Work instructions ::
Copy the data that appears below exactly. Drop the pictures.

Exercise data ::

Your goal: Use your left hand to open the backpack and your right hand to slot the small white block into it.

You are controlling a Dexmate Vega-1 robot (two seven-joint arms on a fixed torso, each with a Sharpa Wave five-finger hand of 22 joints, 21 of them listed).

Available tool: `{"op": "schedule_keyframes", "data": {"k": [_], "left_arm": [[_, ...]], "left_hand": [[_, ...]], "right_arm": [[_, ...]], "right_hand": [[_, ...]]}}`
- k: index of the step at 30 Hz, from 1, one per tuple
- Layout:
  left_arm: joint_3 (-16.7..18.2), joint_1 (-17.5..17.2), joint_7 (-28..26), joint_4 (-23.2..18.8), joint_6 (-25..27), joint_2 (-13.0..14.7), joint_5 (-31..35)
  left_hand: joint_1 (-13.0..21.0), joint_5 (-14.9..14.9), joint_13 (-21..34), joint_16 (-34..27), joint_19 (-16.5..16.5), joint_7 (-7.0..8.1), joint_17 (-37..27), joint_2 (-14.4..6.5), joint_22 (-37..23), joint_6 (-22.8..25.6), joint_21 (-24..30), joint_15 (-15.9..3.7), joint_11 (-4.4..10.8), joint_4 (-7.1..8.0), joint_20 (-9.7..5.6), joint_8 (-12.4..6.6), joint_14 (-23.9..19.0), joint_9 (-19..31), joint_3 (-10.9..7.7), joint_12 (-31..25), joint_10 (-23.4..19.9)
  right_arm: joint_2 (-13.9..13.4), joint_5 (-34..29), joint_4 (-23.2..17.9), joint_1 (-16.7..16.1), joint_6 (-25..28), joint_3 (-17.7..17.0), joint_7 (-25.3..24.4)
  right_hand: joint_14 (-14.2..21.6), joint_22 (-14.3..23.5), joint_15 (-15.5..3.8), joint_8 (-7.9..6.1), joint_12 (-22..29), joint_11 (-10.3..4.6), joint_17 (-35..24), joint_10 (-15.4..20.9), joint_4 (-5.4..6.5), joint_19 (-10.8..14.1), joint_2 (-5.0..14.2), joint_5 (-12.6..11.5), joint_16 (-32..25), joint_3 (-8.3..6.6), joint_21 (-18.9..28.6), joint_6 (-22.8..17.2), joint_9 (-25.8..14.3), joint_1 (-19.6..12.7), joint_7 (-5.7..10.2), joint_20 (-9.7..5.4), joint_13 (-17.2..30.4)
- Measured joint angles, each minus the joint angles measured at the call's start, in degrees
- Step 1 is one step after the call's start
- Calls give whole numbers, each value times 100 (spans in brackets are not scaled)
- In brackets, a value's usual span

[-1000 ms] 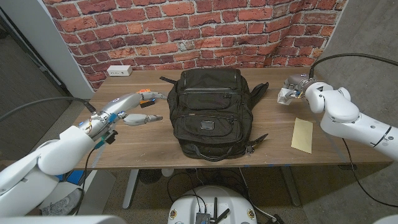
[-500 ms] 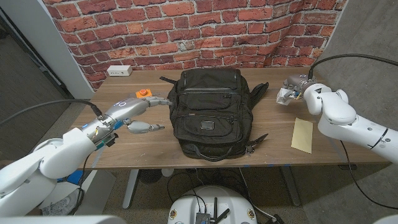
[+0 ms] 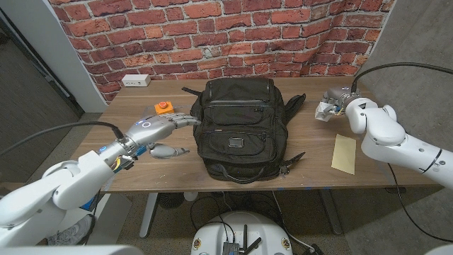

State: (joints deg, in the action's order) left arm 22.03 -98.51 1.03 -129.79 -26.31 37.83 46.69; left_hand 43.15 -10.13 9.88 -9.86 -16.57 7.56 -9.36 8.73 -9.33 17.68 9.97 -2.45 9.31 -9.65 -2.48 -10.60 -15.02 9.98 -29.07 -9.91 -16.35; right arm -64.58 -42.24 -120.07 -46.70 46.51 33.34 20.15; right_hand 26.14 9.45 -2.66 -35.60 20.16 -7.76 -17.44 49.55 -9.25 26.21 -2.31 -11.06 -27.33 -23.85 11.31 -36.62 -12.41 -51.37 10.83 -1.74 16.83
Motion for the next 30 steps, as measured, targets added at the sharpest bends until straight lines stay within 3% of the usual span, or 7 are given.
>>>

Response to this task ::
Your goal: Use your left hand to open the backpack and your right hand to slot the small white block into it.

You are controlling a Dexmate Vega-1 robot (two seven-joint arms on a fixed torso, each with a Sharpa Wave five-finger hand of 22 joints, 21 of them listed).

Available tool: `{"op": "schedule_keyframes", "data": {"k": [_], "left_arm": [[_, ...]], "left_hand": [[_, ...]], "right_arm": [[_, ...]], "right_hand": [[_, ...]]}}`
- k: index of the step at 30 Hz, from 1, one per tuple
- Layout:
  left_arm: joint_3 (-16.7..18.2), joint_1 (-17.5..17.2), joint_7 (-28..26), joint_4 (-23.2..18.8), joint_6 (-25..27), joint_2 (-13.0..14.7), joint_5 (-31..35)
  left_hand: joint_1 (-13.0..21.0), joint_5 (-14.9..14.9), joint_13 (-21..34), joint_16 (-34..27), joint_19 (-16.5..16.5), joint_7 (-7.0..8.1), joint_17 (-37..27), joint_2 (-14.4..6.5), joint_22 (-37..23), joint_6 (-22.8..25.6), joint_21 (-24..30), joint_15 (-15.9..3.7), joint_11 (-4.4..10.8), joint_4 (-7.1..8.0), joint_20 (-9.7..5.6), joint_8 (-12.4..6.6), joint_14 (-23.9..19.0), joint_9 (-19..31), joint_3 (-10.9..7.7), joint_12 (-31..25), joint_10 (-23.4..19.9)
  right_arm: joint_2 (-13.9..13.4), joint_5 (-34..29), joint_4 (-23.2..17.9), joint_1 (-16.7..16.1), joint_6 (-25..28), joint_3 (-17.7..17.0), joint_7 (-25.3..24.4)
  right_hand: joint_14 (-14.2..21.6), joint_22 (-14.3..23.5), joint_15 (-15.5..3.8), joint_8 (-7.9..6.1), joint_12 (-22..29), joint_11 (-10.3..4.6), joint_17 (-35..24), joint_10 (-15.4..20.9), joint_4 (-5.4..6.5), joint_19 (-10.8..14.1), joint_2 (-5.0..14.2), joint_5 (-12.6..11.5), joint_16 (-32..25), joint_3 (-8.3..6.6), joint_21 (-18.9..28.6), joint_6 (-22.8..17.2), joint_9 (-25.8..14.3), joint_1 (-19.6..12.7), joint_7 (-5.7..10.2), joint_20 (-9.7..5.4), joint_13 (-17.2..30.4)
- Measured joint angles, each minus the joint angles measured at the call's start, in degrees
- Step 1 is one step after the call's start
- Calls give whole numbers, each value times 100 (spans in brackets are not scaled)
- In brackets, a value's usual span

[-1000 ms] 
[-500 ms] 
[+0 ms] 

State: (joints deg, in the action's order) left arm 22.03 -98.51 1.03 -129.79 -26.31 37.83 46.69; left_hand 43.15 -10.13 9.88 -9.86 -16.57 7.56 -9.36 8.73 -9.33 17.68 9.97 -2.45 9.31 -9.65 -2.48 -10.60 -15.02 9.98 -29.07 -9.91 -16.35; right arm -64.58 -42.24 -120.07 -46.70 46.51 33.34 20.15; right_hand 26.14 9.45 -2.66 -35.60 20.16 -7.76 -17.44 49.55 -9.25 26.21 -2.31 -11.06 -27.33 -23.85 11.31 -36.62 -12.41 -51.37 10.83 -1.74 16.83
Motion for the next 30 steps, as measured, targets added at the sharpest bends until straight lines stay within 3% of the usual span, or 7 are given.
>>>

There is nothing more to this answer.